The fallacy is about picking a "target" in retrospect after one already has the data (akin to drawing a target against the tightest cluster of bullet holes on the barn after one has already shot the gun to create them) and then calculating the probability that the data would all be so close to the target in the same way one would if the target had been predicted beforehand.
For example, if one wants to show that some food has a health benefit, one could take a sample of people who started eating that food and look at how they compared to a control group on a very large number of health variables. Even if the food has no causal effect on any of the variables, if one picks a large enough number of them to test, it may actually be fairly likely there will be some statistically significant difference between the control group and the test group on some variable, just by random chance (similar to the spurious correlations website which charts a large number of different variables and then only shows the ones whose graphs happen to "match" fairly well). And then if one picks the variable that has the largest difference between the test group and the control group--say, performance on a test of grip strength--and calculates in retrospect the "probability" that the two groups would differ so much on that variable under a null hypothesis, one may get a low probability and claim that this makes a case for rejecting the null hypothesis and saying the food was the cause of the difference.
I don't think the wiki's phrasing about "differences in data are ignored, but similarities are overemphasized" is very clear, but one could say in my example the "similarity" that's overemphasized is the way the members of the test group are similar to one another in having a statistically significant level of higher average grip strength, while the "differences" that are ignored are all the other variables where members of the test group aren't any more strongly correlated with one another on that variable than they are with members of the control group.
The wiki gets that particular phrasing from this list of fallacies which they cite, you can see the page for it here and the examples they give of focusing on similarities but ignoring differences, like a dating site that tries to claim two people are a great match by highlighting a few questions they answered similarly while ignoring all the other questions they didn't.

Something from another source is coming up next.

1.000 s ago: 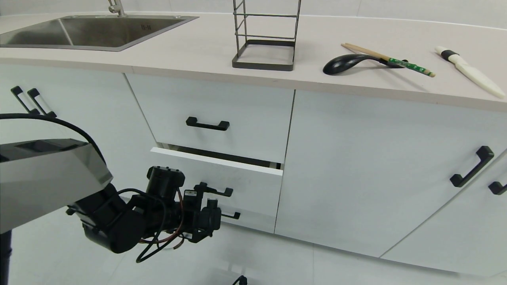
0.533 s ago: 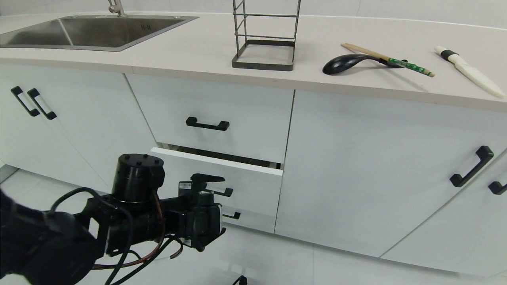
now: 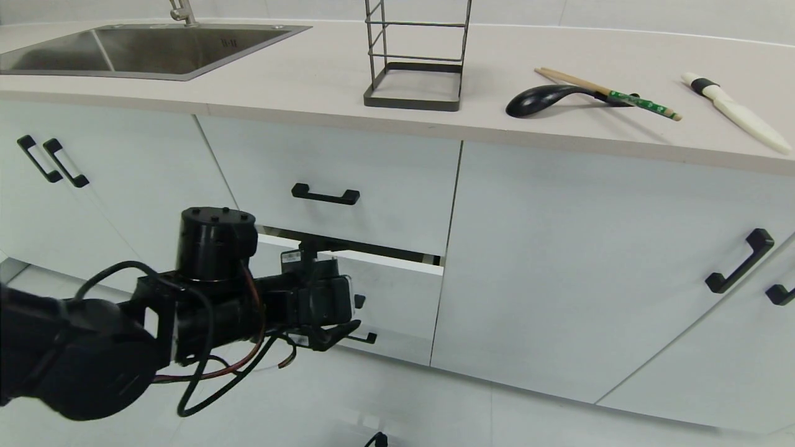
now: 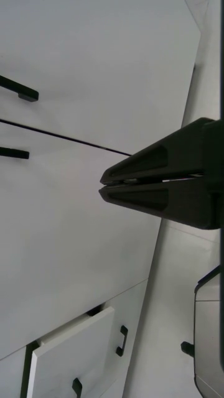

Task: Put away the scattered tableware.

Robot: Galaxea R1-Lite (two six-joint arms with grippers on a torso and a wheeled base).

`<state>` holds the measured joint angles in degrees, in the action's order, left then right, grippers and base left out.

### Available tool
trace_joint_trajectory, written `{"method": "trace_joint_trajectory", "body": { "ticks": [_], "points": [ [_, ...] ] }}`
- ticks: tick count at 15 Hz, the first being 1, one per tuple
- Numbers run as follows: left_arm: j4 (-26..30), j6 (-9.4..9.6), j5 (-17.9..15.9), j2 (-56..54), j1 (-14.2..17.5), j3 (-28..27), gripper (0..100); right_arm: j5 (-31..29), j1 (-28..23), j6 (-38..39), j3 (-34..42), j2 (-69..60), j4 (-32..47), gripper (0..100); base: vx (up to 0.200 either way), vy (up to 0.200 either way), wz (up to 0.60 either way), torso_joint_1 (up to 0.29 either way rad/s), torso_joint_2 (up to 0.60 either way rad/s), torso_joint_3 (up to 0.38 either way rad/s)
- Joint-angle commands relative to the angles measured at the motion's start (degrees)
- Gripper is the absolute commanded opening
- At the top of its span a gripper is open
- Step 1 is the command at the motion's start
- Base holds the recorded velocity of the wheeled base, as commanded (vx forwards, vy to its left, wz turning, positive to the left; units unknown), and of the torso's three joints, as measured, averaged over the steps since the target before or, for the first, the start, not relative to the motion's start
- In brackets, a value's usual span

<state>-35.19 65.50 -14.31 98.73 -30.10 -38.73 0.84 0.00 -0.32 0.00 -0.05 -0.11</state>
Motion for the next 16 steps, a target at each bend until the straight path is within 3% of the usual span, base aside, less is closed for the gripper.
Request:
{"method": "trace_joint_trajectory", "body": {
  "ticks": [1,5,10,14,16],
  "points": [
    [-1.81,0.15,-0.01,10.34,0.30,-5.22,100,0.04,0.00,-0.03,0.00,0.05,-0.07,0,0.000,0.000,0.00,0.000,0.00,0.000],
    [-5.50,0.07,0.16,16.05,0.92,-7.06,100,0.04,0.00,-0.03,0.00,0.05,0.02,0,0.000,0.000,0.00,0.000,0.00,0.000],
    [-7.43,0.24,0.34,17.55,4.35,-7.59,100,0.04,0.09,0.05,0.00,0.05,0.02,0,0.000,0.000,0.00,0.000,0.00,0.000],
    [-8.31,0.24,0.25,19.39,4.26,-7.41,100,0.04,0.00,-0.03,0.00,0.05,0.02,0,0.000,0.000,0.00,0.000,0.00,0.000],
    [-8.49,0.07,-0.10,17.02,2.94,-3.99,100,0.04,0.09,-0.03,0.00,0.05,-0.07,0,0.000,0.000,0.00,0.000,0.00,0.000]
  ]
}}
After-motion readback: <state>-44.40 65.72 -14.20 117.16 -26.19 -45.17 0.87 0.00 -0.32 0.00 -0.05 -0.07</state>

Note that when these types of examples are analogized to the Texas sharpshooter, the important thing is that the target is chosen in retrospect, it's not important to the analogy that the person drawing the target is also the one who "performed a method", i.e. shot the gun. If one sees a friend's car that has a bunch of bugs that have splattered on the windshield, and draws a target around the greatest cluster and then argues the bugs must be preferentially attracted to that part of the windshield, it would be the same fallacy. I don't think there's a name for the idea of a version of this fallacy where it's treated as important that the same person created the data by performing a method and then picked the target in light of the data, if that's what you're asking for.